_What to work on_
Check every line of the material below for the string "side", and return the ones that have it.

[Start of section]

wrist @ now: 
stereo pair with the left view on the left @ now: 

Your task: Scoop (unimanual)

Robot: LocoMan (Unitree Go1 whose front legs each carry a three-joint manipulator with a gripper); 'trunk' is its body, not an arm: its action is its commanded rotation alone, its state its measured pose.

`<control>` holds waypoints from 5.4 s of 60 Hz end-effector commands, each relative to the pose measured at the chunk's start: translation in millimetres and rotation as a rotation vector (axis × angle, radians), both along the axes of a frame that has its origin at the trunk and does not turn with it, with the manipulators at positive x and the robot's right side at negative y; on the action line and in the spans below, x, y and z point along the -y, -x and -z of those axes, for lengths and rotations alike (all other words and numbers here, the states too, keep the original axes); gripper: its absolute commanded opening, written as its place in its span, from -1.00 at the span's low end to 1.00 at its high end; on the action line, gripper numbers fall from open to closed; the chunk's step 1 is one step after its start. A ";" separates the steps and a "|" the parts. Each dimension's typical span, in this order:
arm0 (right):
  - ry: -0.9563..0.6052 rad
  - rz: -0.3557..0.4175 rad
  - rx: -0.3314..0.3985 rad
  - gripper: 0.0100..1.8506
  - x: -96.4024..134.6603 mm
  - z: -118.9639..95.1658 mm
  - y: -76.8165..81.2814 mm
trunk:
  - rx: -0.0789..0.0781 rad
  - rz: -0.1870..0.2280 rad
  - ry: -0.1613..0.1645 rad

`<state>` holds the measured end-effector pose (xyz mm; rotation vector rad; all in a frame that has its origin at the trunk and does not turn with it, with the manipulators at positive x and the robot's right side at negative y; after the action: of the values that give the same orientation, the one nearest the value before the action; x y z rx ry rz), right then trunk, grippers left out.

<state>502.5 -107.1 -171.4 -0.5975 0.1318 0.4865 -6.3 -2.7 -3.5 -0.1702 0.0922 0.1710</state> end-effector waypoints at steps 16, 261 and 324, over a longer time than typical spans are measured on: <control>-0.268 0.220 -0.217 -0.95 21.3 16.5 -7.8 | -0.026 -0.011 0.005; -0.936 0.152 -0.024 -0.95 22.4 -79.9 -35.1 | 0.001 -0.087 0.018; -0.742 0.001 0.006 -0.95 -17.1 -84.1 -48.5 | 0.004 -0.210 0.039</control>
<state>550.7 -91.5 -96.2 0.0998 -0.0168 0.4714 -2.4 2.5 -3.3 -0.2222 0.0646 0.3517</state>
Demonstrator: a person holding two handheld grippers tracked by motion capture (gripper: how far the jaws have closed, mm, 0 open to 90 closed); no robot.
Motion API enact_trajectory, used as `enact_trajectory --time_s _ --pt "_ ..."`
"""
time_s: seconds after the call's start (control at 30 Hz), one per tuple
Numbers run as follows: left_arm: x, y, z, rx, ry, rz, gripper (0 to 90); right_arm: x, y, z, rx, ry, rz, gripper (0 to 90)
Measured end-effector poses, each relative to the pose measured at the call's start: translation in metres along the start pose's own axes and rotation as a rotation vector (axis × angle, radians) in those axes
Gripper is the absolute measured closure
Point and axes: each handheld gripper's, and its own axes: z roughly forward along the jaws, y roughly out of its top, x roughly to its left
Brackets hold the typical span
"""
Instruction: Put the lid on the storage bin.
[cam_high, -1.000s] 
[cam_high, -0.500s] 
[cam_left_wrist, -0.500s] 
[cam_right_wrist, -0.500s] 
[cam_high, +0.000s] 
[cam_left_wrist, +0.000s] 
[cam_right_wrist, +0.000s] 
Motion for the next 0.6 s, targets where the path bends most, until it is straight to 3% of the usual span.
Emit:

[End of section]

_Solution for this problem_
`<control>` holds waypoints from 5.4 s of 60 Hz end-effector commands, each relative to the pose measured at the chunk's start: translation in millimetres and rotation as a rotation vector (axis × angle, radians), both along the axes of a frame that has its origin at the trunk and does not turn with it, with the manipulators at positive x and the robot's right side at negative y; on the action line and in the spans below, x, y and z point along the -y, -x and -z of those axes, for lengths and rotations alike (all other words and numbers here, the states too, keep the original axes); gripper: its absolute commanded opening, written as its place in its span, from -1.00 at the span's low end to 1.00 at its high end; on the action line, gripper numbers fall from open to closed; the chunk's step 1 is one step after its start. A ";" separates the steps and a "|" the parts. Each dimension's typical span, in this order:
`<state>` holds the measured end-effector pose (xyz mm; rotation vector rad; all in a frame that has its origin at the trunk and does not turn with it, with the manipulators at positive x and the robot's right side at negative y; after the action: of the values that give the same orientation, the one nearest the value before the action; x y z rx ry rz), right then trunk, grippers left out.

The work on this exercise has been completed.